■ Activity:
Set down exactly the lines below, from the one containing "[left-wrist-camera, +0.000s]" through the final line, and include no others.

**********

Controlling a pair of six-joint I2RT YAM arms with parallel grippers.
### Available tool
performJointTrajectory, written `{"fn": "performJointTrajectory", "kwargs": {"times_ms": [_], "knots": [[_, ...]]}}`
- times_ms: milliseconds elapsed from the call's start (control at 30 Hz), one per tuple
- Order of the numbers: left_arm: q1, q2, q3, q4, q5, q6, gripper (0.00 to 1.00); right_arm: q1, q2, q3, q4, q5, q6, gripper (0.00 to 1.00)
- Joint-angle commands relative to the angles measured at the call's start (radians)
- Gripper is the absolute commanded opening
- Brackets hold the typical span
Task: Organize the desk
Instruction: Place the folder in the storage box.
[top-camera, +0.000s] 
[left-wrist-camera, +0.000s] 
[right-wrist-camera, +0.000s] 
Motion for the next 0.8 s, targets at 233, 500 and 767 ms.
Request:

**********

■ Answer box:
[left-wrist-camera, +0.000s] 
[right-wrist-camera, +0.000s] 
Motion for the next 0.8 s, targets at 233, 500 and 767 ms.
Request:

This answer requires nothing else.